Not Din, though. The prosecution produced the evidence of their regular interactions over coffee and breakfast, long after Kuiil was fired (their explanation for why they were meeting was a load of bantha crap, though). It didn’t take a genius to figure out that they kept investigating commissioner Gideon’s ties to the criminal underworld in their private time—until their luck ran out. Kuiil’s body was discovered by a pair of hikers years after his death. Cobb could imagine Gideon’s reaction when the news reached him. Now people would start to look for the old man’s enemies. The commissioner must have been desperate in his search for another suspect. Din’s withdrawn nature combined with his habit of treating his informants and other elements of the criminal underworld with common decency made him an ideal scapegoat.

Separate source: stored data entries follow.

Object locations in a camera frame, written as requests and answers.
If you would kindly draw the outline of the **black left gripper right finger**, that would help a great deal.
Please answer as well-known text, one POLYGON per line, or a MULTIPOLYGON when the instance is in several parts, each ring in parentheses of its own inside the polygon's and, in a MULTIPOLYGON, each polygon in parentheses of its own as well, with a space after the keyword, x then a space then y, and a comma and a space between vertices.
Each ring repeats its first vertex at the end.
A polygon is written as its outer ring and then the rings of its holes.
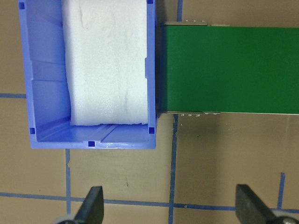
POLYGON ((247 184, 237 184, 235 213, 241 224, 271 224, 277 216, 247 184))

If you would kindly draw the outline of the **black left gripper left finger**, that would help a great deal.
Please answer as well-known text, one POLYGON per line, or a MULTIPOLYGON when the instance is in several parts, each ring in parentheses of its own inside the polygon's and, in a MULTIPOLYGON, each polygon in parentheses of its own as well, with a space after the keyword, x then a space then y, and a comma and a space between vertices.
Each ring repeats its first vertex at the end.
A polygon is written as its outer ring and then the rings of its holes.
POLYGON ((91 187, 75 215, 77 224, 101 224, 104 218, 104 198, 101 186, 91 187))

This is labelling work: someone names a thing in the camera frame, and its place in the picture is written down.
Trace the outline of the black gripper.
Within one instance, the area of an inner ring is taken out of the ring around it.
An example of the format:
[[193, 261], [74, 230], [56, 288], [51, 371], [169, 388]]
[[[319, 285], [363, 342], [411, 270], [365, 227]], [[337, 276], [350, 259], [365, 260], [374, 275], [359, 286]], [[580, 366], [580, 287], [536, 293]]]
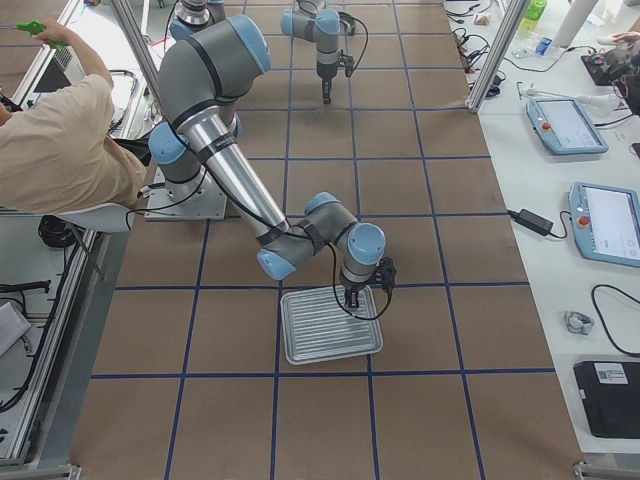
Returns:
[[359, 291], [374, 275], [375, 265], [361, 264], [353, 259], [344, 259], [340, 268], [340, 282], [345, 289], [345, 305], [359, 308]]
[[318, 70], [318, 76], [321, 78], [321, 88], [323, 95], [330, 95], [332, 88], [332, 81], [337, 75], [336, 70]]

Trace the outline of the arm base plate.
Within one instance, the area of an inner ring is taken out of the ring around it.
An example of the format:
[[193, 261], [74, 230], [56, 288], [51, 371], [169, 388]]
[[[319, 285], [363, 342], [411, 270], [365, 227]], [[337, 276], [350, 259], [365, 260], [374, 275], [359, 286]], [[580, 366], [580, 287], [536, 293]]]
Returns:
[[227, 197], [204, 168], [185, 183], [172, 183], [156, 168], [144, 217], [148, 221], [223, 220]]

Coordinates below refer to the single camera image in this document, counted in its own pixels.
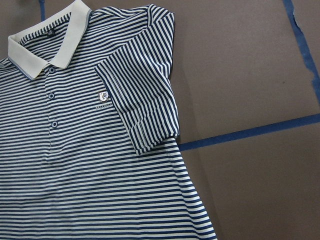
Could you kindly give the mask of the blue white striped polo shirt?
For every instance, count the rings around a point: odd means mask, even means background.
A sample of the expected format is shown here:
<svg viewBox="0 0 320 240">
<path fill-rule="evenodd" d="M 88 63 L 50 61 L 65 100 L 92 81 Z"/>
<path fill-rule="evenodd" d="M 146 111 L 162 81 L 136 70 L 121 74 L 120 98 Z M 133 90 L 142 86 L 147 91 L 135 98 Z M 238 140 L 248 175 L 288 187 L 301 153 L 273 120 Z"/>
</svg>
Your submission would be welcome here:
<svg viewBox="0 0 320 240">
<path fill-rule="evenodd" d="M 177 146 L 175 16 L 82 1 L 8 37 L 3 240 L 215 240 Z"/>
</svg>

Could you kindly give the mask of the blue tape grid lines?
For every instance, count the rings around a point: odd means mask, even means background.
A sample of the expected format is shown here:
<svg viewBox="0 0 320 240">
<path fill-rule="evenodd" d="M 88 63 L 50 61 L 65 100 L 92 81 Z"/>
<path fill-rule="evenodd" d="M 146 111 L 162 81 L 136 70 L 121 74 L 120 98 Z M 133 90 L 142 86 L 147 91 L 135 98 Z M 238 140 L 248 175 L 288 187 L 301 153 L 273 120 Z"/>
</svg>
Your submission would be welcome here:
<svg viewBox="0 0 320 240">
<path fill-rule="evenodd" d="M 181 150 L 320 121 L 317 0 L 157 0 L 174 13 Z"/>
</svg>

Cobb startles as Jacen lets out a shout of surprise: Grogu is reaching over the boy’s shoulder, pulling a skipping rope from the ground with such velocity it smacked across Jacen’s cheek. 

“Ouch.” Jacen rubs his cheek, then looks at the skipping rope clutched in Grogu’s fist. “Cool!” 

Cobb hesitates before gingerly leaning back in his chair. “He doesn’t have the hang of it still… I don’t know how to raise a regular child, how am I supposed to take care of a force-sensitive one? And he’s strong.”

He expects Skywalker to hurriedly assure the way others did when Cobb even breathed a word of doubt, that he was a good parent and he wouldn’t screw up his kid as long as his heart was in the right place. Din’s heart was in the right place and look at where it got him. 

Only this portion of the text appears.